Tractage de Liberté Chérie à la gare de Toulouse Matabiau..des réactions mitigées

Liberté Chérie Toulouse avait organisé un tractage lundi 21 novembre et mardi 22 pour protester contre la nouvelle prise en otage des usagers (dont on peut se demander si ils ne méritent pas l’appellation « client ») de la SNCF. Le tract proposait des solutions clairement libérales tant au problème de la SNCF que celui plus relatif au syndicalisme : privatisation de la SNCF, suppression du monopole de la représentativité syndicale, réforme du statut des syndicats.
Cette action a été bien relayée dans les médias locaux grâce au travail efficace de notre porte-parole Gaël Monin :
Une interview sur France 3 le vendredi 18, une interview avec la Dépêche du Midi parue lundi, une interview diffusée sur TLT le lundi ….. (les passages télés seront bientôt disponibles sur le site).

( Je précise qu’il s’agit de Gael Monin et non Gonin et que celui-ci n’est pas le président du comité mais le porte-parole.. )
L’opération a reçu un bon accueil de la part des usagers, heureux pour une fois que l’on s’intéresse un tantinet à eux, beaucoup étant mis en difficulté par les manœuvres électorales ( car il ne s’agissait ni plus ni moins d’une tentative de la CGT de damer le pion à SUD-Rail). Malheureusement, du fait de la grève, le trafic était limité et seuls 400 tracts ont pu être distribués par notre équipe : Claire, Gaël et moi-même.

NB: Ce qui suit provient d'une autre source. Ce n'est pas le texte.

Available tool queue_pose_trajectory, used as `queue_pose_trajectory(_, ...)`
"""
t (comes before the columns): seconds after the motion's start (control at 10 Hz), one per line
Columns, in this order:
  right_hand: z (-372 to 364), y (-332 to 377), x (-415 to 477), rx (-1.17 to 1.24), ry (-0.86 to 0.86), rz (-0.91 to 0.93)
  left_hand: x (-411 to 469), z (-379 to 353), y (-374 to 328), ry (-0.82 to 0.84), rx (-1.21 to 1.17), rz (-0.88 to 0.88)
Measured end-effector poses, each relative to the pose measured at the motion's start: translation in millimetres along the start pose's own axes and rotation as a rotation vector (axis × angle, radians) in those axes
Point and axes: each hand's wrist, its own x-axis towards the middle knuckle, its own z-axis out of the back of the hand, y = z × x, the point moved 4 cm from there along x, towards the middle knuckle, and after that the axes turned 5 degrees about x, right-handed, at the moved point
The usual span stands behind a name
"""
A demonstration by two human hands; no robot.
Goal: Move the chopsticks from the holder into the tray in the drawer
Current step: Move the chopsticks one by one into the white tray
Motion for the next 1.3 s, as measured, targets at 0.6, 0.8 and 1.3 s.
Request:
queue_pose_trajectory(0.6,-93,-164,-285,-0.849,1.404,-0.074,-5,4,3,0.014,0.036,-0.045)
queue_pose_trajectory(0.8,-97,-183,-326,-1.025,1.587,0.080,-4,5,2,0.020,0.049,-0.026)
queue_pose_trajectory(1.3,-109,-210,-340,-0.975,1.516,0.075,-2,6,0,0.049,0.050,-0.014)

Celait aurait pu constituer un tractage « parfait » si le terrorisme intellectuel de la gauche n’était qu’un mythe relégué à l’ère stalinienne.

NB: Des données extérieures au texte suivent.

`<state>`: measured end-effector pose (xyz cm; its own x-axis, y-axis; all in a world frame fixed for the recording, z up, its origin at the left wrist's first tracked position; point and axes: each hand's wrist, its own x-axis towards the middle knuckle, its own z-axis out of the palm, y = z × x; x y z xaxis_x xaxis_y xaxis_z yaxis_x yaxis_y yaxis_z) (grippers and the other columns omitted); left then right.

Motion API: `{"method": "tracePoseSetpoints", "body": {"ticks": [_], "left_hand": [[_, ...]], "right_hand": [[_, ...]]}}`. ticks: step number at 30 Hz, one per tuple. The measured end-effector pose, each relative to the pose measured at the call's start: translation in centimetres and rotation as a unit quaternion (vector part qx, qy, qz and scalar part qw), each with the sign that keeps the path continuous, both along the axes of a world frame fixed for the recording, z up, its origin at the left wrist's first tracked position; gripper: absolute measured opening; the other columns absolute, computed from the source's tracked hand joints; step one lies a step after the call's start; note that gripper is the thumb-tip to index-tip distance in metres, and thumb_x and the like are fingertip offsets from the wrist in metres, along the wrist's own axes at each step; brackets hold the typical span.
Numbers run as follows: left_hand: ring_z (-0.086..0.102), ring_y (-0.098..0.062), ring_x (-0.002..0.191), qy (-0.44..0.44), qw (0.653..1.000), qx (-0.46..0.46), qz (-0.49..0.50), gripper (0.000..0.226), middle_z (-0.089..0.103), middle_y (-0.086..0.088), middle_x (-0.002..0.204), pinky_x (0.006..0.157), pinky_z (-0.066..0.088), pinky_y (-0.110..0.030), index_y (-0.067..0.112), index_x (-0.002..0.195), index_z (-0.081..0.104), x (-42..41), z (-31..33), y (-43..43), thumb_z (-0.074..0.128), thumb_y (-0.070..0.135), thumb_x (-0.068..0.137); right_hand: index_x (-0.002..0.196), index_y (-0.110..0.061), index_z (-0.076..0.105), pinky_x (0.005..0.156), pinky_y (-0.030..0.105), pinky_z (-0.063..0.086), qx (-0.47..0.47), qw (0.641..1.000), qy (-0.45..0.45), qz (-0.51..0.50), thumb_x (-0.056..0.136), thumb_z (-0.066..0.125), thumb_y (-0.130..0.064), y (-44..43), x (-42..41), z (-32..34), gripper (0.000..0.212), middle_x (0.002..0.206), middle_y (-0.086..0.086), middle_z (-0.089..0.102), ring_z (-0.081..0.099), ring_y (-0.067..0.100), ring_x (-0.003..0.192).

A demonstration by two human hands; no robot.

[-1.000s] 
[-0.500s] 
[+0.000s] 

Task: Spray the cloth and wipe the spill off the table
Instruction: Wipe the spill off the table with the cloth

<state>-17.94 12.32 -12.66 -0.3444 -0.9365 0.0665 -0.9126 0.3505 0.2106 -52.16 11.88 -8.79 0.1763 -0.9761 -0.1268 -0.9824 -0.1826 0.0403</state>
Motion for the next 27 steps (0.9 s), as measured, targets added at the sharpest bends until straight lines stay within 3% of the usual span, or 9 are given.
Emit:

Alors même que nous étions interviewés par la journaliste de la Dépêche, un groupe d’une vingtaine de « jeunes » nous a encerclés suite à un appel téléphonique d’une jeune fille quelques minutes plus tôt. Ils ont profité du souhait de la journaliste d’organiser un débat pour nous séparer, nous isoler et nous empêcher de distribuer nos tracts. J’ai personnellement été pris à partie par plusieurs de ces nervis dont certains se revendiquaient « cheminots » ou membres des « Jeunesses Communistes » qui ont habilement généré une bousculade dans le but de voler les tracts que je tenais à la main, tout ça sous l’œil de la journaliste…

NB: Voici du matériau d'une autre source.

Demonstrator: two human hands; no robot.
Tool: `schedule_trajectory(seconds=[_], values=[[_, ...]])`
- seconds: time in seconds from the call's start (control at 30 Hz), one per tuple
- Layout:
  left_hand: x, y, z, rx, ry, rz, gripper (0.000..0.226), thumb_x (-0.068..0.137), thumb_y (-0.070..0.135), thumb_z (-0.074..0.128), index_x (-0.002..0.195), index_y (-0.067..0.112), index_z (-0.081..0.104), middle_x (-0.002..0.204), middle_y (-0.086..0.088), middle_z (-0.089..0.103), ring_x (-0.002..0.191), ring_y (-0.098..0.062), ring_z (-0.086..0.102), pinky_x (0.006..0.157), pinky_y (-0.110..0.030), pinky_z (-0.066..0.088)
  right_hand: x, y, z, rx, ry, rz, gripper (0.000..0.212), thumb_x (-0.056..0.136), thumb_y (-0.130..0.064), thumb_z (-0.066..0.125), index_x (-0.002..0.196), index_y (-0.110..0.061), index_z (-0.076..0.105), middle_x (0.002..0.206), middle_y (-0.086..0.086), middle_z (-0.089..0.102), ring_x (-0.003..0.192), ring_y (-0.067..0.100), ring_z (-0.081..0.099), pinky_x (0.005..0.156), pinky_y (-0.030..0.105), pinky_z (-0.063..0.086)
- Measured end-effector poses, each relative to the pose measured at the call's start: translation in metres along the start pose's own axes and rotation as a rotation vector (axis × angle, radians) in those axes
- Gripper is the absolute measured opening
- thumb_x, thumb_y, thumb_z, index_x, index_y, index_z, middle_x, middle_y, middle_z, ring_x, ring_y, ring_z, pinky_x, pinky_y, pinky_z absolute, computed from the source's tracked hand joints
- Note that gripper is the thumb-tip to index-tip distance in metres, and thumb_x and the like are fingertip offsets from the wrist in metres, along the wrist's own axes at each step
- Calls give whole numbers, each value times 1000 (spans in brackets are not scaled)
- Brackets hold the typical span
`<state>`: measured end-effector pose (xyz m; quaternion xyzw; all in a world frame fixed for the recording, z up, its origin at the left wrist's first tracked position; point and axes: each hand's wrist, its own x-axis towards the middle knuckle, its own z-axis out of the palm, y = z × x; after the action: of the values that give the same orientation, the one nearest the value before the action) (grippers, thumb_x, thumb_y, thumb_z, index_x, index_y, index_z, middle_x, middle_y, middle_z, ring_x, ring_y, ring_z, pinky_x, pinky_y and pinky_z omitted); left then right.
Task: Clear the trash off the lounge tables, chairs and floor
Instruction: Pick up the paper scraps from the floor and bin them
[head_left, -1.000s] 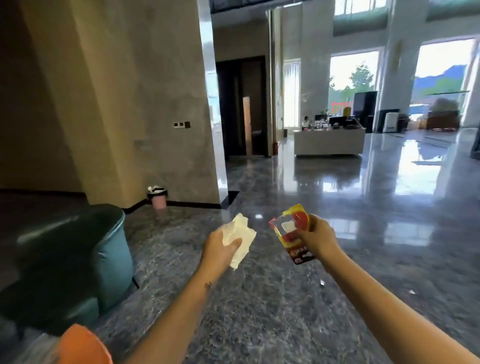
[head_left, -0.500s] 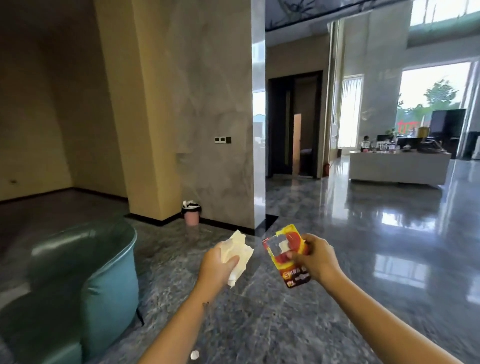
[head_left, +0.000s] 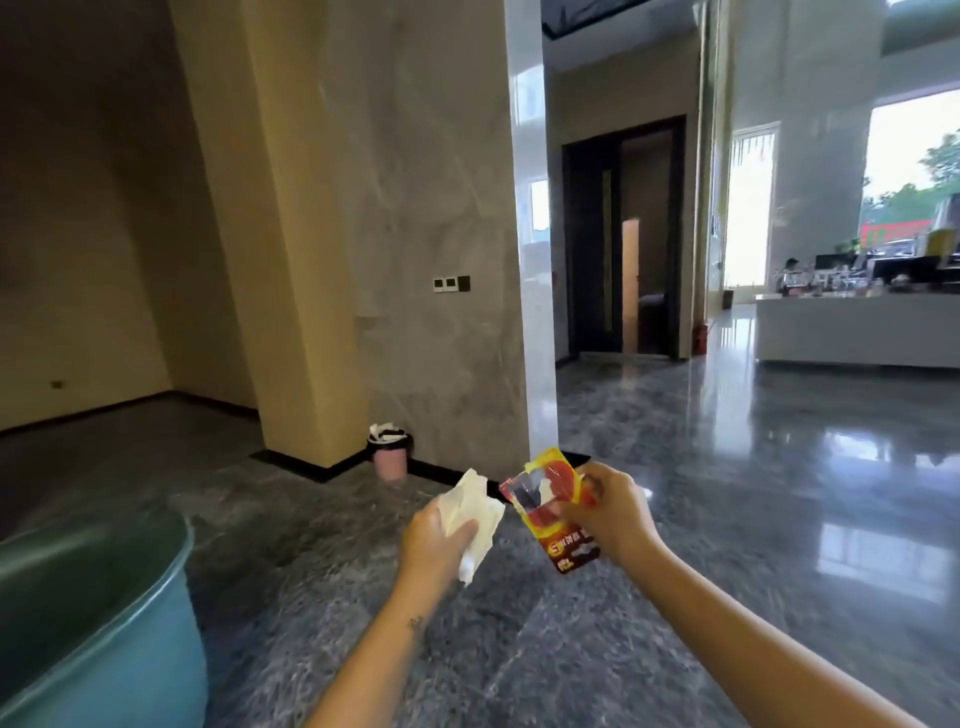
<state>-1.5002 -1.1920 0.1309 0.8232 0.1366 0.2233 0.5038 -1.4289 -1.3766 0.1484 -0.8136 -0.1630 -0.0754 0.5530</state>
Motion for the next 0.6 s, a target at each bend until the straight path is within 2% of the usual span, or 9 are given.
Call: schedule_trajectory(seconds=[0.07,0.17,0.23,0.3,0.37,0.43,0.53,0.6], values=[[59,3,19,8,22,-7,37,86,17,62,119,3,58,96,-5,62,89,-20,58,64,-22,40,74,13,7,7,-26,-20,28,62,-21,83,81,-17,63,70,-4,61,66,12,55,54,21,39],[138,6,31,68,88,-33,60,67,39,54,117,6,59,98,-8,64,93,-24,61,68,-23,45,175,22,29,26,-94,-60,28,62,-21,84,76,-17,61,66,-7,58,64,12,54,57,25,43],[190,3,31,89,154,-50,57,63,40,49,109,9,60,92,-1,62,88,-18,59,62,-13,42,235,26,54,51,-157,-83,28,62,-19,84,75,-17,60,70,-2,61,68,17,57,64,31,47],[243,-6,29,153,177,-71,50,64,41,48,101,12,62,84,3,61,82,-14,57,58,-12,38,290,30,85,84,-204,-108,27,61,-16,84,75,-17,61,74,3,66,73,22,61,68,33,49],[295,-23,28,134,225,-86,43,73,39,57,105,11,63,84,4,62,79,-12,56,56,-12,37,339,37,119,106,-243,-138,28,60,-17,85,76,-20,62,73,1,66,72,21,61,65,29,47],[348,-46,26,124,287,-99,33,84,23,64,113,9,62,95,-1,64,88,-16,58,58,-12,40,388,46,154,114,-274,-164,29,60,-17,85,77,-21,62,73,2,67,72,23,61,63,28,45],[435,-86,22,143,339,-70,29,85,14,63,115,13,63,84,10,63,91,-21,61,59,-11,40,470,61,213,135,-289,-179,30,59,-16,85,76,-21,61,80,10,70,75,25,63,64,29,47],[505,-107,15,165,381,-51,30,86,15,63,115,11,63,88,6,65,91,-22,60,62,-17,40,533,66,253,159,-296,-171,31,59,-16,85,75,-23,60,83,10,69,72,19,61,61,26,48]])
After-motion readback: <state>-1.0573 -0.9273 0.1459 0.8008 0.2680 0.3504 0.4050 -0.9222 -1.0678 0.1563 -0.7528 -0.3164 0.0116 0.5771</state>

De ce fait, nous avons été forcé à battre en retraite après avoir essuyé des menaces ( « Si vous revenez demain, on vous cassera la gueule ») et des insultes dont je retiendrais dans le worst of « C’est la France de Pétain ». Car oui, pour ces néo-obscurantistes, la défense des libertés individuelles relève du fascisme.
Un communiqué de presse a donc été adressé aux médias pour leur expliquer que notre opération de mardi a du être purement et simplement annulée.

Le ton de la journaliste peut surprendre quant à sa subjectivité et à son parti pris dans l’affaire. Arracher des tracts constitue-t-il une liberté ou au contraire une violation de celle-ci ?? Au passage, un ami l’a mailée pour s’étoner du ton de l’article et dans sa réponse, elle a osé écrire que nous étions contre le droit de grève. Belle conscience professionnelle.. Enfin, La Depêche peut au moins servir pour une chose: emballer les fanes de carottes.
On peut donc constater de visu la détermination inimaginable des voyous à faire taire toute contestation de leurs privilèges et toute personne ne partageant pas leur point de vue dépassé.